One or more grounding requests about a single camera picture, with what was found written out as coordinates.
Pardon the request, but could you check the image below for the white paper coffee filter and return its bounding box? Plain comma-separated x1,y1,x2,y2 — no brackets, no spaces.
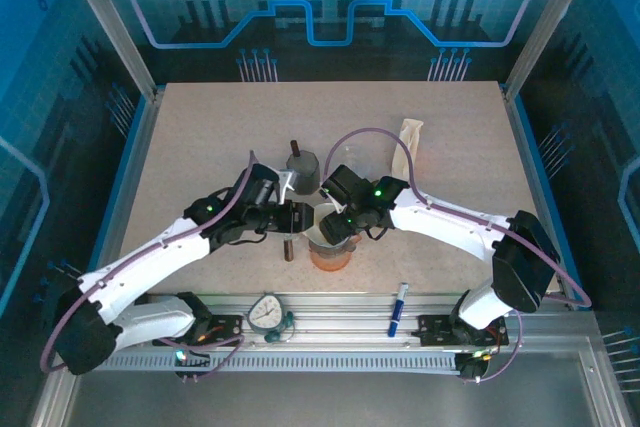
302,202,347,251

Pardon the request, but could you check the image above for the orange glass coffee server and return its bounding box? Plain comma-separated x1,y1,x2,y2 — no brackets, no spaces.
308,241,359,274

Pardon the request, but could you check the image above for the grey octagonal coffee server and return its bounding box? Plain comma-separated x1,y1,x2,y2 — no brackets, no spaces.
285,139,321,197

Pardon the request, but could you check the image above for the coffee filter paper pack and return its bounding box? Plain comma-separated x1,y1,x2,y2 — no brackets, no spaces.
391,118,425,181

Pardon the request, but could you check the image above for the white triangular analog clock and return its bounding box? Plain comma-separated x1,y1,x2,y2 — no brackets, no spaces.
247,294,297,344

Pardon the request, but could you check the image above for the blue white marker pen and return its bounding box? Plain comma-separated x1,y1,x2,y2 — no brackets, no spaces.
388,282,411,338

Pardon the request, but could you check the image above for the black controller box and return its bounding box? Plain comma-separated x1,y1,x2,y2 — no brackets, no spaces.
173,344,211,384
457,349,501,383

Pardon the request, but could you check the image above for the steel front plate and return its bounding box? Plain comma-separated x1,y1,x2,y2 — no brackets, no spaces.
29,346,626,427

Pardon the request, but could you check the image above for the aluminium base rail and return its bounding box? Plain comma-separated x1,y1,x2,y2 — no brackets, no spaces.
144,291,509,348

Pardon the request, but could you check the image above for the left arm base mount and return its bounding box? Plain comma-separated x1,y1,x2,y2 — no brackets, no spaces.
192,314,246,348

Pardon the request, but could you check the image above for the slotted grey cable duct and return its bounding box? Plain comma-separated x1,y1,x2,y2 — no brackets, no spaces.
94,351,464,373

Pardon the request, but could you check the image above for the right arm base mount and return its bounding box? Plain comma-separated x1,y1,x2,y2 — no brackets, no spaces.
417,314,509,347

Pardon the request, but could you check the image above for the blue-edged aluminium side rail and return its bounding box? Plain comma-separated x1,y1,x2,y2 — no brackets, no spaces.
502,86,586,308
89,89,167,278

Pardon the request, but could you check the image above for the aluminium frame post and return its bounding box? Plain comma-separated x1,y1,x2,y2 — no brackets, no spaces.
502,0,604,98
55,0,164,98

:::::

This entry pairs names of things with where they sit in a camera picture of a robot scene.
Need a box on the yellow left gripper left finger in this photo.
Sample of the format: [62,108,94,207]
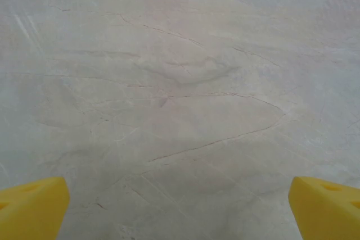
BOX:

:::::

Using the records above, select and copy every line that has the word "with".

One or more grounding requests about a single camera picture, with what was found written out as coordinates.
This entry pairs names of things with where they sit in a camera picture of a robot scene.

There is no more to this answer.